I tutaj dochodzimy do sedna problemu: miejsc, w których kupimy e-booki jest trochę - empik, Nexto, Virtualo i sporo innych. Muzykę możemy kupić w Nokia Muzyka, i to taniej, niż w iTunes, możemy też zarejestrować się w plusowej Muzodajni i w abonamencie mieć możliwość ściągania konkretnej liczby utworów na miesiąc, w Plusie dostaniemy też raczej ubogą ofertę audiobooków czy e-booków (najczęściej w pdfie..). Działa u nas nawet 7digital, który jednak ilością plików nie grzeszy, tak samo, jak niskimi cenami. Możemy korzystać z iTunes do muzyki i książek, do filmów z... No właśnie, z czego? Skorzystamy z Kinoplexa, Iplexa, Ipli, wypożyczymy je od naszych operatorów internetu i właściwie stwierdzimy, że jak się chce, to można.
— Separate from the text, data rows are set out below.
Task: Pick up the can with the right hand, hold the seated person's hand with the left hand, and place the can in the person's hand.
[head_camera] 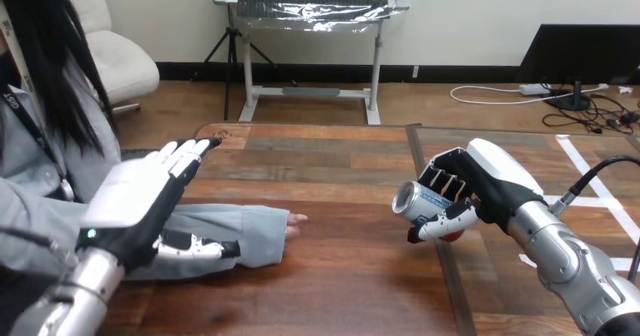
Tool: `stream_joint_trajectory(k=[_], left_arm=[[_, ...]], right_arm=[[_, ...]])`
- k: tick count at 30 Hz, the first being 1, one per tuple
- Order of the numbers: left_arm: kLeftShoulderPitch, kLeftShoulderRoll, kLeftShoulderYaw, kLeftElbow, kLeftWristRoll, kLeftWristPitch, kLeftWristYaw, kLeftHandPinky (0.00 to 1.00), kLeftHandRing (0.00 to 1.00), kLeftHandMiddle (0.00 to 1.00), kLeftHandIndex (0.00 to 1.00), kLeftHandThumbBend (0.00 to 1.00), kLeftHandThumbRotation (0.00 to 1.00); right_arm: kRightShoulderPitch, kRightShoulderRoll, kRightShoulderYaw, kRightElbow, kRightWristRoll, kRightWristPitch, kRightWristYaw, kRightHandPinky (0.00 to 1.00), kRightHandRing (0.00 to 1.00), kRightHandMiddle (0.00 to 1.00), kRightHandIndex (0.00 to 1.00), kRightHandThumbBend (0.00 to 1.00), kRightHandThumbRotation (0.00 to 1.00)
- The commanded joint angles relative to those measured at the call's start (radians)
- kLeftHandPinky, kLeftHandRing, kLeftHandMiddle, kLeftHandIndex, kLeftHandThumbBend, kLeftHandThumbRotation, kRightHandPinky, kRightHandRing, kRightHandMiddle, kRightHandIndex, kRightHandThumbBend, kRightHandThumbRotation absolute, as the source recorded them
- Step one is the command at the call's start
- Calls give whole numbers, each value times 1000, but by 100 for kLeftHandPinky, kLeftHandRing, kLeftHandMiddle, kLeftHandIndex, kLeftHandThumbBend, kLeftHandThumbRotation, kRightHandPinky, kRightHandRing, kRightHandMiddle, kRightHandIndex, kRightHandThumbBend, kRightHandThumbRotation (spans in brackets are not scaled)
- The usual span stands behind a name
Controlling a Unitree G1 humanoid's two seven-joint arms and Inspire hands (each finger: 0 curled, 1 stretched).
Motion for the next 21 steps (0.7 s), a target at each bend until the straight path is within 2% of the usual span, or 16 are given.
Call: stream_joint_trajectory(k=[1,8,12,18,21], left_arm=[[-121,47,-39,24,11,13,-25,91,94,92,92,100,41],[-170,66,-83,91,2,16,-81,90,92,91,91,100,40],[-193,71,-106,129,6,14,-91,90,91,92,91,100,40],[-241,73,-156,218,24,5,-74,89,90,90,90,100,41],[-261,73,-180,257,38,-2,-50,88,89,90,89,100,41]], right_arm=[[-52,-8,-14,-37,4,-13,2,40,44,50,48,84,0],[-49,-14,-15,-42,1,-26,-1,41,44,49,48,85,0],[-48,-16,-16,-45,0,-26,0,41,44,49,48,85,0],[-41,-20,-19,-60,2,-23,4,40,44,49,48,85,0],[-39,-22,-20,-63,3,-26,6,40,43,49,48,86,0]])
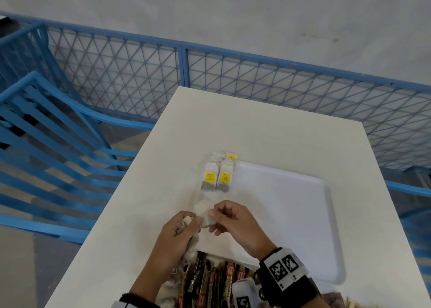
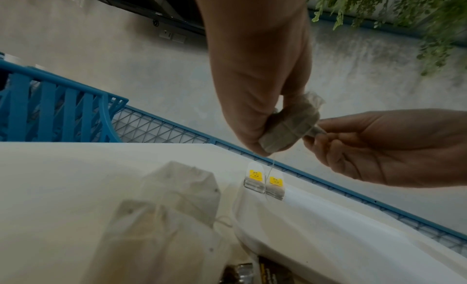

Tylko, że nie zrobimy tego wszystkiego w jednej, wygodnej aplikacji na smartfonie czy komputerze, nie dostaniemy takich usług na jednej stronie internetowej. Możemy zapomnieć o centrum multimedialnym. Czeka nas przedzieranie się przez wersje webowe, przez różnej jakości aplikacje, różne sposoby płatności, itp. Jeśli nie jesteśmy zdeterminowani i nie chcemy przedzierać się przez miliard stron rejestracyjnych, to szybko zrezygnujemy. I nie ma w tym nic dziwnego.
Miałam napisać o alternatywach dla sklepów gigantów niedostępnych w Polsce. Nie ma ich niestety. Przedarłam się przez kilkanaście sklepów, kupiłam kilka utworów muzycznych i nawet jednego e-booka w promocji, ale kosztowało mnie to mnóstwo czasu, założenie 8 kont do sprawdzenia, jak działają usługi i sporo nerwów przy instalacji dodatkowego oprogramowania dostępnego zazwyczaj tylko na Windowsa oczywiście. Bo wiadomo - wszyscy lubimy mieć osobne crapware’owe programy do książek, muzyki, filmów, często bez odpowiedników na smartfona. Albo odwrotnie.
Alternatyw nie ma. Są tylko półśrodki. A potem będzie płacz, gdy Amazon przyjdzie i pozamiata rynek. Nie będzie się czemu dziwić.